Assigned task
Lines in the data below that contain the word "mark" are to be copied.

[Entries taken from a collection]
* * *
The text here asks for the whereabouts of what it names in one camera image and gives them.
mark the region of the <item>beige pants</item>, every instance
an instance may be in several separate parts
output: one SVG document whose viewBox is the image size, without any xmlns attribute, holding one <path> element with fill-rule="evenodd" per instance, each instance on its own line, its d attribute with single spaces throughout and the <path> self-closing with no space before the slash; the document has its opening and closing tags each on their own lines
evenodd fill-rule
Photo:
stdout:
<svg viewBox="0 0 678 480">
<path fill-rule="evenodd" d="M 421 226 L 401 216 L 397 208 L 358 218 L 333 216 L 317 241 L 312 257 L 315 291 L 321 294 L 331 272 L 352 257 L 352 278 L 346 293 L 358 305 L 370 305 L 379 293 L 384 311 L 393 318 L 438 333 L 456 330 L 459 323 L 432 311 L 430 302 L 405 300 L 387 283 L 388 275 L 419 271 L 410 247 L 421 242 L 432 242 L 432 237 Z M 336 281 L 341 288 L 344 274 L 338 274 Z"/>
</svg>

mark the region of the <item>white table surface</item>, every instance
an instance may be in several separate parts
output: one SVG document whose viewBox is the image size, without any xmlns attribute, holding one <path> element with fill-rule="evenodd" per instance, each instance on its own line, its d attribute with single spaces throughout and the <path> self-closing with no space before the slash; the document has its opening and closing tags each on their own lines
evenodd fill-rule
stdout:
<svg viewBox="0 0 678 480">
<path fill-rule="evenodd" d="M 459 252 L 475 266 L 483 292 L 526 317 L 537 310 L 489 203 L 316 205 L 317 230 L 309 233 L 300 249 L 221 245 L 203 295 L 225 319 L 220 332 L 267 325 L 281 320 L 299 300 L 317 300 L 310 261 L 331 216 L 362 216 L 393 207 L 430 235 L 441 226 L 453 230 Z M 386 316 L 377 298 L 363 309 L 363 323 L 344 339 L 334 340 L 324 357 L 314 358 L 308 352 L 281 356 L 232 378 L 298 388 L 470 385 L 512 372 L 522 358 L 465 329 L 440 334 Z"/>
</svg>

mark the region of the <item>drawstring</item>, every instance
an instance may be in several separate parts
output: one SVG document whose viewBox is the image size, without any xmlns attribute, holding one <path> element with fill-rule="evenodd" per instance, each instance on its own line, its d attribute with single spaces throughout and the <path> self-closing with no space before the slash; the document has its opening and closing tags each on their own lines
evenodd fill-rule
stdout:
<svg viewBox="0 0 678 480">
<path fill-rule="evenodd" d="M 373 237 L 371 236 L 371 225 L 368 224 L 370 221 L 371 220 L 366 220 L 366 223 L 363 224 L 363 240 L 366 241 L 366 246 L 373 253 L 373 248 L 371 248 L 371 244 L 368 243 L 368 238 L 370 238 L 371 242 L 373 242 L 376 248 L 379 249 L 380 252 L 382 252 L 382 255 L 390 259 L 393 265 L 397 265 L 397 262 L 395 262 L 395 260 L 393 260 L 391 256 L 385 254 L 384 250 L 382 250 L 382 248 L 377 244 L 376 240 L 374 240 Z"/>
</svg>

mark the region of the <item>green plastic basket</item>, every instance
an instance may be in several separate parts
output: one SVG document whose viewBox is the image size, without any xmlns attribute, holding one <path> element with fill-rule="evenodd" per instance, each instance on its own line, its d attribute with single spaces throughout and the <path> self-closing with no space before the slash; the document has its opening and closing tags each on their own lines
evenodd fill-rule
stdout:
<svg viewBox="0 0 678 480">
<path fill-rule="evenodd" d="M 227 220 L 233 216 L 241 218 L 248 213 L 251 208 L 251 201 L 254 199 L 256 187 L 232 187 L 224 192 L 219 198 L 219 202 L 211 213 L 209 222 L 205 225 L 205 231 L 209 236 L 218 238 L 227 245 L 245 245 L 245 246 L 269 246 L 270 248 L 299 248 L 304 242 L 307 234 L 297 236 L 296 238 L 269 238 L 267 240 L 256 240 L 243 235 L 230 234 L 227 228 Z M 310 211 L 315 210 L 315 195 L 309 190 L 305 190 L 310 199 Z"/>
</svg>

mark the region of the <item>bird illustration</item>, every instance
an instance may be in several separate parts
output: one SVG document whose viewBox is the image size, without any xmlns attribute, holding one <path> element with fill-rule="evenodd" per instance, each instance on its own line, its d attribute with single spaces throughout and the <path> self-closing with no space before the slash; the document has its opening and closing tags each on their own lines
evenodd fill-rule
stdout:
* * *
Answer to this task
mark the region of the <item>beige pants</item>, every instance
mark the region of the <item>white table surface</item>, every instance
mark the region of the <item>drawstring</item>, every instance
mark the region of the <item>green plastic basket</item>, every instance
mark the region of the <item>bird illustration</item>, every instance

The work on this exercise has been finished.